## [Task prompt]
Repeat the data exactly as it appears.

## [Raw data]

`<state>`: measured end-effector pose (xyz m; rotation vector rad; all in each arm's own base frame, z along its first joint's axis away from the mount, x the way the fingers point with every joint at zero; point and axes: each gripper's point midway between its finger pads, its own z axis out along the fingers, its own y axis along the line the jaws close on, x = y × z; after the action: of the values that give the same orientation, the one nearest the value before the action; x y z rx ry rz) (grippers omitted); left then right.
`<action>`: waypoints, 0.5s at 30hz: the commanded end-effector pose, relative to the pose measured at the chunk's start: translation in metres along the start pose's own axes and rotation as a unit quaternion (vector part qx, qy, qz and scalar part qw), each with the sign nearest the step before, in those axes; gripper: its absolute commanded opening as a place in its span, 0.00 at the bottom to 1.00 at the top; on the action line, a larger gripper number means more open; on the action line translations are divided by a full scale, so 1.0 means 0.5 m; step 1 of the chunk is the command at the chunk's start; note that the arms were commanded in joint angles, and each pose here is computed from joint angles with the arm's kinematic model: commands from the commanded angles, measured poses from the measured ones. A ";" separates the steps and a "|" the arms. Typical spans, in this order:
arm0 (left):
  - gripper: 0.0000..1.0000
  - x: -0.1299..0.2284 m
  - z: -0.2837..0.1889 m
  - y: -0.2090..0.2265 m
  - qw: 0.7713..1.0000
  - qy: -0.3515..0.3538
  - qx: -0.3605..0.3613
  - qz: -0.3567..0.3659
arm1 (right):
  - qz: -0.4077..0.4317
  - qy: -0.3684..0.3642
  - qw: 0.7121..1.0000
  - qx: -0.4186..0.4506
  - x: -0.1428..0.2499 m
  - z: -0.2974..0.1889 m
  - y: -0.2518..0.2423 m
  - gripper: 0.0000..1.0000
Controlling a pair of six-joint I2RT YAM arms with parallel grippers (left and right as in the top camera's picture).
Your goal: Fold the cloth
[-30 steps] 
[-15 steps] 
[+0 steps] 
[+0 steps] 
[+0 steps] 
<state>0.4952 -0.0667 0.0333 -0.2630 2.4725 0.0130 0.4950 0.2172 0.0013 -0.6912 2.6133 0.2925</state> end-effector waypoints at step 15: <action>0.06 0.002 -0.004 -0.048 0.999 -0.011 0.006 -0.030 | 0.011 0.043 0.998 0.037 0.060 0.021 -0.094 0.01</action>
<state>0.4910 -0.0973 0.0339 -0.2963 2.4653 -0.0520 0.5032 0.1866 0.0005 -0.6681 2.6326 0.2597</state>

## [Reply]
`<state>`: measured end-effector pose (xyz m; rotation vector rad; all in each arm's own base frame, z along its first joint's axis away from the mount, x the way the fingers point with every joint at zero; point and axes: each gripper's point midway between its finger pads, its own z axis out along the fingers, its own y axis along the line the jaws close on, x = y × z; after the action: of the values that give the same orientation, the one nearest the value before the action; x y z rx ry rz) (grippers omitted); left then right.
`<action>`: waypoints, 0.5s at 30hz: the commanded end-effector pose, relative to the pose measured at the chunk's start: translation in metres along the start pose's own axes and rotation as a unit quaternion (vector part qx, qy, qz and scalar part qw), each with the sign nearest the step before, in those axes; gripper: its absolute commanded opening as a place in its span, 0.00 at the bottom to 1.00 at the top; on the action line, a larger gripper number means more open; on the action line translations are divided by a full scale, so 1.0 means 0.5 m; step 1 of the chunk is the command at the chunk's start; note that the arms were commanded in joint angles, and each pose here is computed from joint angles with the arm's kinematic model: commands from the commanded angles, measured poses from the measured ones. A ";" separates the steps and a "|" the arms. Typical spans, in this order:
arm0 (left):
  - gripper: 0.0000..1.0000
  - x: -0.1299..0.2284 m
  - z: -0.2837..0.1889 m
  - y: -0.2090..0.2265 m
  - qw: 0.7713..1.0000
  - qy: -0.3515..0.3538
  - qx: -0.3605..0.3613
  - qz: -0.3567..0.3659
arm1 (right):
  - qz: -0.4077..0.4317
  - qy: -0.3684..0.3642
  - qw: 0.7121..1.0000
  - qx: -0.4186..0.4506
  - x: -0.1428..0.2499 m
  - z: -0.2974..0.1889 m
  - y: -0.2518..0.2423 m
  - gripper: 0.0000..1.0000
Controlling a pair of six-joint I2RT YAM arms with parallel grippers (left and right as in the top camera's picture).
Your goal: Fold the cloth
[-30 steps] 
[-15 steps] 
[+0 steps] 
[+0 steps] 
[+0 steps] 
<state>0.4952 -0.0667 0.0333 -0.2630 2.4725 0.0130 0.4950 0.2172 0.0013 -0.6912 2.6133 0.2925</state> end-effector waypoints at step 15: <action>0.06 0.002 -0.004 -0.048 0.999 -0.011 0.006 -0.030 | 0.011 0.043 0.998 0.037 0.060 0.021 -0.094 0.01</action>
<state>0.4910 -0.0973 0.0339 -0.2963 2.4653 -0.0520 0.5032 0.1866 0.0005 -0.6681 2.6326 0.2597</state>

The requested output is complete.